Enzyme kinetics and inhibition parameters of human leukocyte glucosylceramidase

Glucosylceramidase (GCase) is a lysosomal enzyme that catalyzes the cleavage of β-glucosidic linkage of glucocerebroside (GC) into glucose and ceramide; thereby, plays an essential function in the degradation of complex lipids and the turnover of cellular membranes. The growing list of 460 mutations in the gene coding for it—glucosylceramidase beta acid 1 (GBA1)—is reported to abolish its catalytic activity and decrease its enzyme stability, associating it with severe health conditions such as Gaucher disease (GD), Parkinson Disease (PD) and Dementia with Lewy bodies (DLB). Although the three-dimensional structure of wild type glucosylceramidase is elucidated, little is known about its features in human cells. Moreover, alternative sources of GCase that prove to be effective in the treatment of diseases with enzyme treatment therapies, impose the need for a simple and cost-effective procedure to study the enzyme behavior. This work, for the first time, shows a well-established, yet simple, cost- and time-efficient protocol for the study of GCase enzyme in human leukocytes by the artificial substrate p-Nitrophenyl-β-D-glucopyranoside (PNPG). Characterization of the enzyme in human leukocytes for activation parameters (optimal pH, K(m), and V(max)) and enzyme inhibition was done.

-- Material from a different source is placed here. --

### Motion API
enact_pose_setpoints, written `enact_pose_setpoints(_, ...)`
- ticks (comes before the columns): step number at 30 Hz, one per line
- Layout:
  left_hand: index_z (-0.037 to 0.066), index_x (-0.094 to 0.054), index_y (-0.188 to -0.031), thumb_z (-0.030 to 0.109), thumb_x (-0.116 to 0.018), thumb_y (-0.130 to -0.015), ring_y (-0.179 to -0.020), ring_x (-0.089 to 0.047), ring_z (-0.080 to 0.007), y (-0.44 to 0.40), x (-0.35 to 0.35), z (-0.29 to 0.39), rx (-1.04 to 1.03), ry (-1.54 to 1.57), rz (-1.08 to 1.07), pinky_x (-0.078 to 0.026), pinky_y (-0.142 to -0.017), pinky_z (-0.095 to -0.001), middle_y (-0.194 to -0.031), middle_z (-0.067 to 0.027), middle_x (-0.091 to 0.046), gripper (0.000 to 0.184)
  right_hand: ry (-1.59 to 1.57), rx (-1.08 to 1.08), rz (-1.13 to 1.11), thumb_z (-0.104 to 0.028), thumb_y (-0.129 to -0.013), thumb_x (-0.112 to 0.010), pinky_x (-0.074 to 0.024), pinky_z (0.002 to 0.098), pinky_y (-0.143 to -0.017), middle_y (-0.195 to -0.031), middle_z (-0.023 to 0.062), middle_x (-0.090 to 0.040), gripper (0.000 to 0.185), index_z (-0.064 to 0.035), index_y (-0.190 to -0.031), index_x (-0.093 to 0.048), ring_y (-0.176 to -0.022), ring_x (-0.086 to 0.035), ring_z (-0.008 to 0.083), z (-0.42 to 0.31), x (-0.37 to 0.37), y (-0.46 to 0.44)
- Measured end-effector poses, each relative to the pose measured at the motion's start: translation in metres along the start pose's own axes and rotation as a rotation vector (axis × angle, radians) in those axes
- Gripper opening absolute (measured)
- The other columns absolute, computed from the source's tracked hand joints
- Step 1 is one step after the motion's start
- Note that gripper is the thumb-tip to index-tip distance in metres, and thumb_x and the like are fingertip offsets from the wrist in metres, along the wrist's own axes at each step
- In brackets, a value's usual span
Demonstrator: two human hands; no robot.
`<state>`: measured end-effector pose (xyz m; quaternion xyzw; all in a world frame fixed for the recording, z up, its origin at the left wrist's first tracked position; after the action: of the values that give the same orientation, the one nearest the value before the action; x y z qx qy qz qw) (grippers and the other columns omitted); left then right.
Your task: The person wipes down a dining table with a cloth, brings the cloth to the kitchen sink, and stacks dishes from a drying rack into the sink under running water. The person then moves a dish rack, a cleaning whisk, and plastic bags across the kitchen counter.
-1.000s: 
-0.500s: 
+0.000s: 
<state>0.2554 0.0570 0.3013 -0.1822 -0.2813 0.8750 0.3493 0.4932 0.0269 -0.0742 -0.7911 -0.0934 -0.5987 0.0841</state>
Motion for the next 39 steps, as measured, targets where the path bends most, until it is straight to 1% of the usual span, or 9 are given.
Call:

The results indicate that the optimum pH of GCase enzyme with PNPG is 5.0. The K(m) and V(max) values are 12.6mM and 333 U/mg, respectively. Gluconolactone competitively inhibits GCase, with a K(i) value of 0.023 mM and IC(50) of 0.047 mM. Glucose inhibition is uncompetitive with a K(i) of 1.94 mM and IC(50) of 55.3 mM. This is the first report for the inhibitory effect of glucose, δ-gluconolactone on human leukocyte GCase activity.